Recorded data:

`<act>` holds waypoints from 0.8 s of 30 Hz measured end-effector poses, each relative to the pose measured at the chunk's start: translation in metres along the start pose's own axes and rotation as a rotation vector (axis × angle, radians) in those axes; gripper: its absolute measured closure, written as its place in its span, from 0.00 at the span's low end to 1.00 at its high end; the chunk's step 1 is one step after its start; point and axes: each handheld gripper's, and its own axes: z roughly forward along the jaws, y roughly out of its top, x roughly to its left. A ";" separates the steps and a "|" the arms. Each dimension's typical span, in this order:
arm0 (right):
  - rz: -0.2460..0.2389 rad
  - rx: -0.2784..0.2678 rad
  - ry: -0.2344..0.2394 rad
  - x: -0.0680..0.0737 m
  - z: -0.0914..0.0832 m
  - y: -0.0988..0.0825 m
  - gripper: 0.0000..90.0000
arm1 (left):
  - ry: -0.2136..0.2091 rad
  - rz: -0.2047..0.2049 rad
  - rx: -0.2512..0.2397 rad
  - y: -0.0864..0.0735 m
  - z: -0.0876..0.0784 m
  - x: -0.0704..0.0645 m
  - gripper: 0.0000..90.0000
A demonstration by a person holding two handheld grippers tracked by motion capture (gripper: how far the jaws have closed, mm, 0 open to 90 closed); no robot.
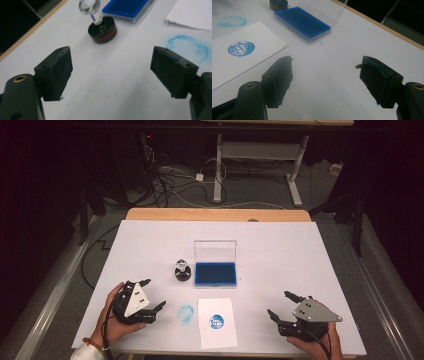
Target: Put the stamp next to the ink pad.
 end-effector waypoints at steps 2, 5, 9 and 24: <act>-0.001 0.001 0.002 0.000 0.001 0.000 0.29 | -0.004 -0.001 0.020 -0.006 0.000 -0.002 0.19; -0.009 0.003 0.004 0.000 0.001 0.000 0.29 | -0.012 -0.012 0.030 -0.010 -0.002 -0.005 0.19; -0.014 0.004 -0.002 0.001 -0.001 -0.001 0.29 | -0.007 -0.006 0.025 -0.008 -0.004 -0.008 0.19; -0.021 0.000 -0.014 0.004 -0.003 0.002 0.29 | -0.018 0.004 0.029 -0.008 -0.002 -0.008 0.19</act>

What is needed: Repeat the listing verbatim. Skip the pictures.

Solution to this task:
`<act>` holds waypoints from 0.8 s of 30 Hz measured end-effector poses, each relative to the pose measured at the chunk's start: translation in metres along the start pose's own axes and rotation as a rotation vector (axis × angle, radians) in those axes; gripper: its absolute measured closure, written as its place in its span, from 0.00 at the span's low end to 1.00 at its high end; the chunk's step 1 is one step after its start; point and axes: each handheld gripper's, and its own axes: z roughly forward along the jaws, y roughly out of its top, x roughly to its left. A ";" separates the steps and a "|" the arms. Each dimension's typical span, in this order:
arm0 (right):
  - rz: -0.2460..0.2389 rad
  - rx: -0.2784..0.2678 rad
  - ry: -0.2344..0.2394 rad
  - x: -0.0680..0.0737 m
  - z: -0.0914..0.0832 m
  - y: -0.0988..0.0825 m
  - gripper: 0.0000..90.0000
arm1 (left):
  - ry: -0.2136..0.2091 rad
  - rz: -0.2047..0.2049 rad
  - rx: -0.2512..0.2397 rad
  - y: -0.0864..0.0735 m
  - z: -0.0876..0.0784 m
  - x: -0.0704..0.0645 m
  - gripper: 0.0000..90.0000
A demonstration by a person holding two handheld grippers tracked by motion capture (gripper: how far the jaws have closed, mm, 0 open to 90 closed); no robot.
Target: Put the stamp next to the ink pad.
 end-effector waypoints at steps 2, 5, 9 and 24: <act>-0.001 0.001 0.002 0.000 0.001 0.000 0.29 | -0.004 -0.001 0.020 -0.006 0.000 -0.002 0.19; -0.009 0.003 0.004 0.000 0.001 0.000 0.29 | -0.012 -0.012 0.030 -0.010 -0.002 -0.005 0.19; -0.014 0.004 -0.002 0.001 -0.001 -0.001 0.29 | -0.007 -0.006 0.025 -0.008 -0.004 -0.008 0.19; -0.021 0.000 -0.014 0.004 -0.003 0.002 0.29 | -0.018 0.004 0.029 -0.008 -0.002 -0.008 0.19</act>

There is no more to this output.